- **DIRECTIONS FOR THIS TASK**:
Send back every line of the data exactly.

- **SOURCE DATA**:

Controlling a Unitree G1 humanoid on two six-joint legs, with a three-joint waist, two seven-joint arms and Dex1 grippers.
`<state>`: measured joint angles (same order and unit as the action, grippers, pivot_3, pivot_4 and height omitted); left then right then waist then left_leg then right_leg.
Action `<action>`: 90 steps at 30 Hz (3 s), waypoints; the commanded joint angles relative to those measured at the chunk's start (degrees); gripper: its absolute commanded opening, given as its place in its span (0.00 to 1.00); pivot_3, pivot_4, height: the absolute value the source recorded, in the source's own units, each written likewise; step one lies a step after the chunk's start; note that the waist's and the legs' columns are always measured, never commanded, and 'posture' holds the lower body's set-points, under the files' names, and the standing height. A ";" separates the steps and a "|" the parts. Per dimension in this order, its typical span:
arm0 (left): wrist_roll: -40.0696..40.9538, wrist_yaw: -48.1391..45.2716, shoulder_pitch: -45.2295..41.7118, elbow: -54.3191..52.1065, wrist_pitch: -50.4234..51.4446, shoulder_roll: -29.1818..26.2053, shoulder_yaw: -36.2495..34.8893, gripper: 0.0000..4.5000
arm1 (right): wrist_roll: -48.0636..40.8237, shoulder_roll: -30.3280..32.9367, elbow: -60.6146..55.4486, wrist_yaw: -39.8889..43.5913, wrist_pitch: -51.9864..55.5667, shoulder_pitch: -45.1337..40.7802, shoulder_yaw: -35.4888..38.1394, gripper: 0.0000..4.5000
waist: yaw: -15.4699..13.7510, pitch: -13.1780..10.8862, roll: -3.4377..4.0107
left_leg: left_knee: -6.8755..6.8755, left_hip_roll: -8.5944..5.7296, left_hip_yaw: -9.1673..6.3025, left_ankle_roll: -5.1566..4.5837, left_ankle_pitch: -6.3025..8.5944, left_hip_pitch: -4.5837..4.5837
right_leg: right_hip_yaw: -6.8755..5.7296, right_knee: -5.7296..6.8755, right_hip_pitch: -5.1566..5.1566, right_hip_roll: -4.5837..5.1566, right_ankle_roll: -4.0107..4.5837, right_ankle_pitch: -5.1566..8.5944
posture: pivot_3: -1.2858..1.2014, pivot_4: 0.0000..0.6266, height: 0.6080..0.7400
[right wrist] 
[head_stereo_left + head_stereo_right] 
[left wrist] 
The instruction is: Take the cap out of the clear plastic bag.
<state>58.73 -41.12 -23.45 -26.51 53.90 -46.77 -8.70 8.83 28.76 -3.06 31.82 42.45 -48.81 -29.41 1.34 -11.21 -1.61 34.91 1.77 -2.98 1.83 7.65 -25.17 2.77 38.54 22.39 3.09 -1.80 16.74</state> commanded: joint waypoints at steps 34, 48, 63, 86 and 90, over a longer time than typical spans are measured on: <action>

- **TASK OUTPUT**:
Controlling a Unitree G1 humanoid on two six-joint legs, with a three-joint waist, two seven-joint arms and Dex1 grippers.
`<state>`: measured joint angles (same order and unit as the action, grippers, pivot_3, pivot_4 and height omitted); left then right then waist then left_leg then right_leg.
Action `<action>`: 90 steps at 30 Hz (3 s), waypoints; the commanded joint angles relative to those measured at the chunk's start (degrees); gripper: its absolute commanded opening, given as its place in its span (0.00 to 1.00); pivot_3, pivot_4, height: the absolute value the source recorded, in the source's own units, each written likewise; step one lies a step after the chunk's start; note that the waist's and the legs' columns are always measured, never commanded, and 'posture' holds the lower body's set-points, under the files' names, and the standing height. A ";" separates the steps and a "|" the parts. Per dimension in this order, its typical span:
arm0 (left): wrist_roll: -40.0696..40.9538, wrist_yaw: -48.1391..45.2716, shoulder_pitch: -45.2295..41.7118, elbow: -54.3191..52.1065, wrist_pitch: -50.4234..51.4446, shoulder_roll: -29.1818..26.2053, shoulder_yaw: -36.2495..34.8893, gripper: 0.0000..4.5000
arm1 (right): wrist_roll: -48.0636..40.8237, shoulder_roll: -30.3280..32.9367, elbow: -60.6146..55.4486, wrist_yaw: -39.8889..43.5913, wrist_pitch: -51.9864..55.5667, shoulder_pitch: -45.1337..40.7802, shoulder_yaw: -35.4888..38.1394, gripper: 0.0000..4.5000
waist: yaw: -15.4699..13.7510, pitch: -13.1780..10.8862, roll: -3.4377..4.0107
left_leg: left_knee: -6.8755..6.8755, left_hip_roll: -8.5944..5.7296, left_hip_yaw: -9.1673..6.3025, left_ankle_roll: -5.1566..4.5837, left_ankle_pitch: -6.3025..8.5944, left_hip_pitch: -4.5837..4.5837
right_leg: right_hip_yaw: -6.8755..5.7296, right_knee: -5.7296..6.8755, right_hip_pitch: -5.1566..5.1566, right_hip_roll: -4.5837..5.1566, right_ankle_roll: -4.0107..4.5837, right_ankle_pitch: -5.1566..8.5944
posture: pivot_3: -1.2858..1.2014, pivot_4: 0.0000..0.6266, height: 0.6080..0.7400
[right wrist] 
[head_stereo_left + head_stereo_right] 
[left wrist] 
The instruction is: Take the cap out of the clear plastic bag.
<state>58.73 -41.12 -23.45 -26.51 53.90 -46.77 -8.70 8.83 28.76 -3.06 31.82 42.45 -48.81 -29.41 1.34 -11.21 -1.61 34.91 1.77 -2.98 1.83 7.65 -25.17 2.77 38.54 22.39 3.09 -1.80 16.74</state> commanded: joint waypoints at steps 34, 48, 63, 86 and 90, over a longer time than typical spans are measured on: <action>

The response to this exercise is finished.